Abraham shrugged and gave him no answer. Chaim would call him a fool if he explained how he felt and if Sarah knew she would think he was carrying gratitude too far, he would not be able to make her understand. The circumstances under which he had got his job and all the events of his first day there had forged an unspoken bond between himself and Salaman. He knew this was why his employer had given him the bed and the gift had secured his lifelong loyalty.
Chapter 6
The Moritzes were part of a small circle of Viennese who met in each other’s houses for coffee and conversation, as they had at home. It was not until Rachel befriended Sarah Sandberg that she became aware her other friends considered themselves superior to women like Sarah.
Why didn’t I realise it before? she thought one Sunday when Paula Frankl was sitting in the kitchen with her, whilst Sigmund fitted her husband’s new suit.
“You look like a peasant with that shawl round your shoulders,” Paula had just laughed disparagingly. “But at least you don’t walk out in the street in it, like they do.”
“Who do you mean by they?” Rachel asked though she knew.

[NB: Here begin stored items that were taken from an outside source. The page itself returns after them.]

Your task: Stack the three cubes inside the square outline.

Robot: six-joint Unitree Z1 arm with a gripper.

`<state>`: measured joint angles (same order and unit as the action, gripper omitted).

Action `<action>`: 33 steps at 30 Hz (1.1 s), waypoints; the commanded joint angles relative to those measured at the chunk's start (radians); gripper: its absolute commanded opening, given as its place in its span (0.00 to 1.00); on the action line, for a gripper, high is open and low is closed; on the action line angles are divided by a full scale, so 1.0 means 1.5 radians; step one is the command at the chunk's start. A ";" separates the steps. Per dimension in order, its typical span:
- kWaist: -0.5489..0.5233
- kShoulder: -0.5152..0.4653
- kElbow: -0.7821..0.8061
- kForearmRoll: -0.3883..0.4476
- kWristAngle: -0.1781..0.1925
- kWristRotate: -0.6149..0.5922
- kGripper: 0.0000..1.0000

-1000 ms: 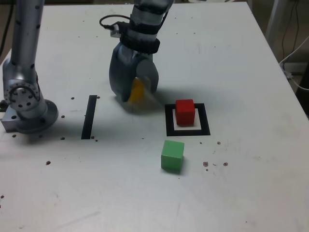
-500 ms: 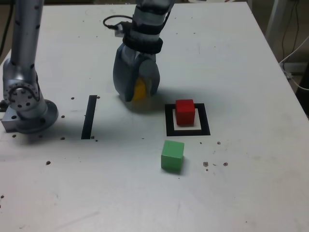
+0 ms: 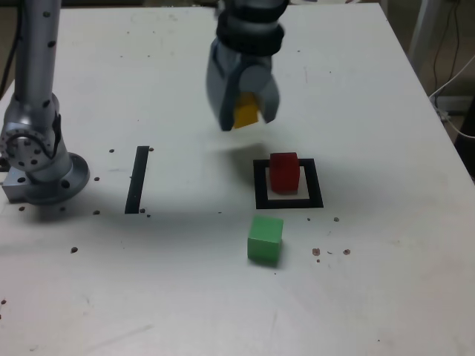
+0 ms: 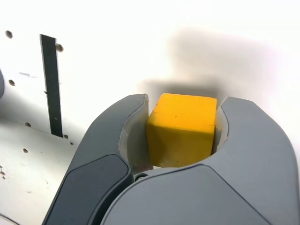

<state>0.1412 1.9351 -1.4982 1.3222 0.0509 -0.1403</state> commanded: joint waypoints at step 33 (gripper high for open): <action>-0.110 0.135 -0.169 0.086 -0.062 0.046 0.28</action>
<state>-0.0211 2.1292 -1.7464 1.4515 -0.0393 -0.0744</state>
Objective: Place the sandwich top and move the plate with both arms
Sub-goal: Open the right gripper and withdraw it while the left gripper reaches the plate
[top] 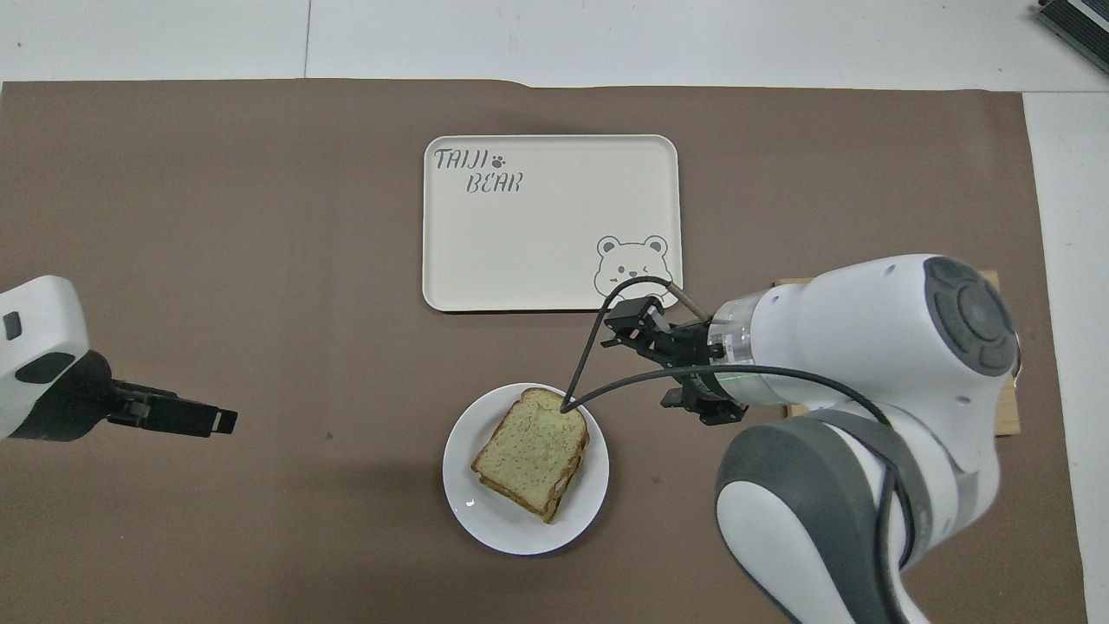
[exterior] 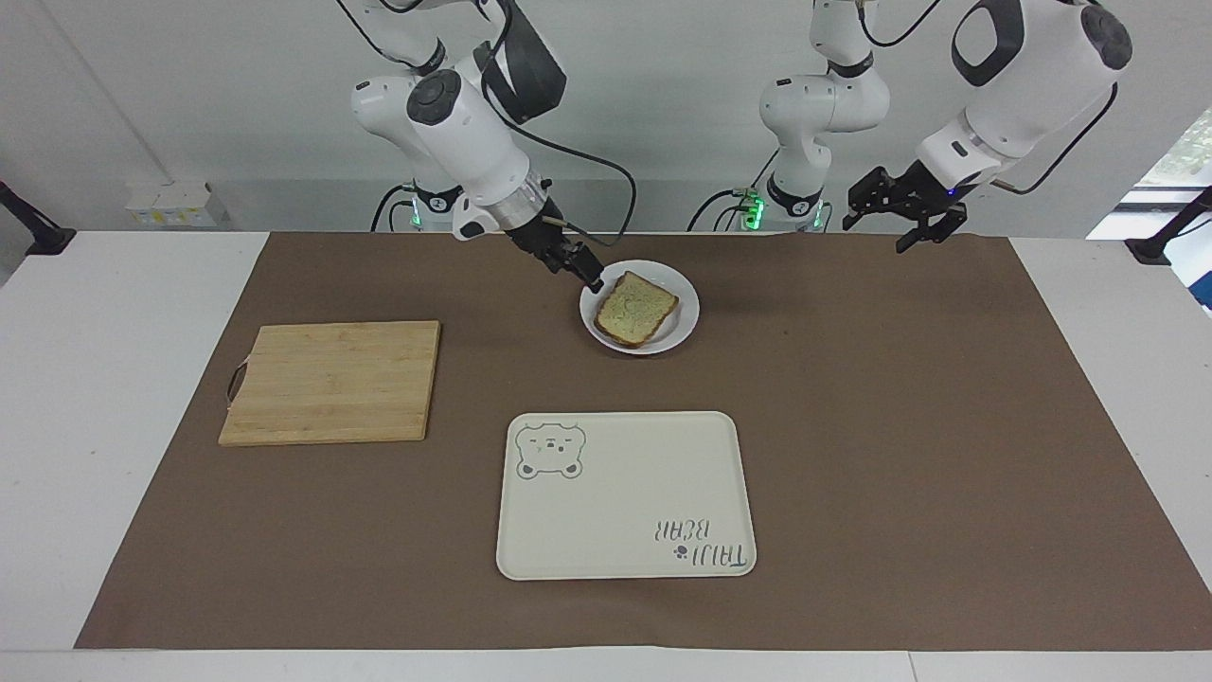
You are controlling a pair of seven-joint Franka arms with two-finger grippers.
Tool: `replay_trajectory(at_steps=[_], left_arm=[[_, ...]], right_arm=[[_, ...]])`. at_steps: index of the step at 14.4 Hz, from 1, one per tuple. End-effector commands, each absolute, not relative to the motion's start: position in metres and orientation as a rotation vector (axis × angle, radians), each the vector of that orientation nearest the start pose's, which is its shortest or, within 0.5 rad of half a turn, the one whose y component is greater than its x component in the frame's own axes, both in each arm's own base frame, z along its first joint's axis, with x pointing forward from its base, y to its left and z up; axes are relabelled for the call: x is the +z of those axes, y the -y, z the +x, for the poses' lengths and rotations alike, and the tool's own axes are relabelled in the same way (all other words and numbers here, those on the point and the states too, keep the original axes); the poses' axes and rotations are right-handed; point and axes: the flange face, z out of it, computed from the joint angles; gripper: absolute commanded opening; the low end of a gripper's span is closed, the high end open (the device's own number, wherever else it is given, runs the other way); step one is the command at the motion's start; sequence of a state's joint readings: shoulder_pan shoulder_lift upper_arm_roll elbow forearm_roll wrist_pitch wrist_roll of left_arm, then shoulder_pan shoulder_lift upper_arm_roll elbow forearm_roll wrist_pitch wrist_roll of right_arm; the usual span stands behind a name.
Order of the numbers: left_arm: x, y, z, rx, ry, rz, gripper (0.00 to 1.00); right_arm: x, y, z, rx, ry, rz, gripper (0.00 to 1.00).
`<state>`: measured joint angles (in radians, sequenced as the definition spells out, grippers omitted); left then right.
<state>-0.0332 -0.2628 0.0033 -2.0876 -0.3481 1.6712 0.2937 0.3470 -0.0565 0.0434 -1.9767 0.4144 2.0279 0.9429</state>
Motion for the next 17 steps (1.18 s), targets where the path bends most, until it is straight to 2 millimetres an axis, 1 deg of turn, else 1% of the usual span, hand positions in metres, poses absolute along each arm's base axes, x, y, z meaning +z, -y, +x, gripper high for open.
replay_trajectory(at_steps=[1,3,4,5,6,8,10,12,13,14,15,16,17], left_arm=[[0.493,0.06,0.447,0.125,-0.418,-3.555,1.0],[0.461,0.081,0.441,0.107,-0.403,-3.614,0.92],[0.446,0.091,0.439,0.095,-0.388,-3.629,0.9],[0.434,0.097,0.438,0.084,-0.375,-3.652,0.83],[0.419,0.102,0.436,0.073,-0.393,-3.668,0.8],[0.39,0.113,0.434,0.069,-0.412,-3.694,0.77],[0.363,0.122,0.435,0.037,-0.421,-3.744,0.77],[0.339,0.126,0.426,0.046,-0.45,-3.794,0.68],[0.328,0.125,0.42,0.036,-0.478,-3.817,0.68],[0.321,0.125,0.416,0.016,-0.484,-3.843,0.68],[0.315,0.125,0.414,0.006,-0.46,-3.87,0.68],[0.308,0.132,0.412,0.02,-0.46,-3.891,0.64],[0.301,0.143,0.406,0.013,-0.458,-3.915,0.61]], right_arm=[[0.533,-0.212,0.519,0.113,-0.849,-2.705,1.0],[0.55,-0.184,0.531,0.062,-0.729,-2.752,1.0],[0.558,-0.166,0.538,0.053,-0.669,-2.767,1.0],[0.562,-0.148,0.544,0.048,-0.603,-2.786,1.0],[0.566,-0.131,0.548,0.027,-0.519,-2.808,1.0],[0.568,-0.099,0.552,-0.023,-0.308,-2.911,1.0],[0.577,-0.073,0.554,-0.065,-0.137,-3.009,1.0],[0.578,-0.04,0.554,-0.055,-0.018,-3.097,1.0],[0.58,-0.031,0.552,-0.035,0.074,-3.153,1.0],[0.586,-0.022,0.551,-0.011,0.128,-3.201,1.0],[0.593,-0.01,0.548,0.02,0.115,-3.223,1.0],[0.603,-0.002,0.546,0.033,0.088,-3.219,1.0],[0.608,0.007,0.543,0.065,0.044,-3.209,1.0]])
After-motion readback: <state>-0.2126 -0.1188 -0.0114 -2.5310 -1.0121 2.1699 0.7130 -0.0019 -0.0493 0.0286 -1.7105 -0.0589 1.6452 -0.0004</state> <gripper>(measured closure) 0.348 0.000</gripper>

“Jokes she’s making!” Paula helped herself to a piece of Sachertorte from the dish on the table. “How I wish I was back in Vienna.” Her
expression grew nostalgic.
“The lilac will be in bloom just now, such a wonderful perfume filling the air.” She glanced through the window at the dingy brick wall which enclosed the back yard, then tilted the silver fob-watch pinned to her rust velvet jacket to see the time. “Three-o’clock on a Spring afternoon. The Kärntnerstrasse will be full of elegant people. Remember when we were girls, Rachel? How we used to stand on the corner beside the Palais Todesco and watch all the fine carriages go by? Once, we saw one of the Rothschilds drive past with his wife. How carefree she looked, I’ve never forgotten it.”
“Nor have I. But she didn’t live in Eisenstadt like we did, with a chain festooned across the street to separate us from the rest of the city.”
“Did you have to remind me?”
Rachel studied the other woman’s pretty, petulant face and wondered, as she often had, why a gentle intellectual like Ludwig Frankl had married such a shallow creature. “What’s the use of only remembering the good things?” she shrugged. “I too miss Vienna. Who wouldn’t? But folk like us, who weren’t wealthy or important enough to be accepted in spite of being Jewish, weren’t part of anything except the ghetto. So they did us a favour and allowed us to move freely outside it, to taste what Vienna is. Who wants their favours?”
“You didn’t want to leave any more than I did. Why’re you talking this way?”
Why am I? Rachel asked herself. Something was making her want to bring Paula down to earth, but she was also putting into words her own feelings. “Because it’s the truth,” she said quietly.
Paula played with her gloves edgily, crumpling them on her lap, then smoothing them out again. “Sigmund’s done a good job on you! When Ludwig said we were coming to England, I didn’t speak to him for a week and I still think it was your husband who influenced him. Yetta Stein thinks he talked Max into it, as well.”
Max Stein was a mountain of a man, with an ego to match his size. “Nobody could talk Max into anything,” Rachel smiled.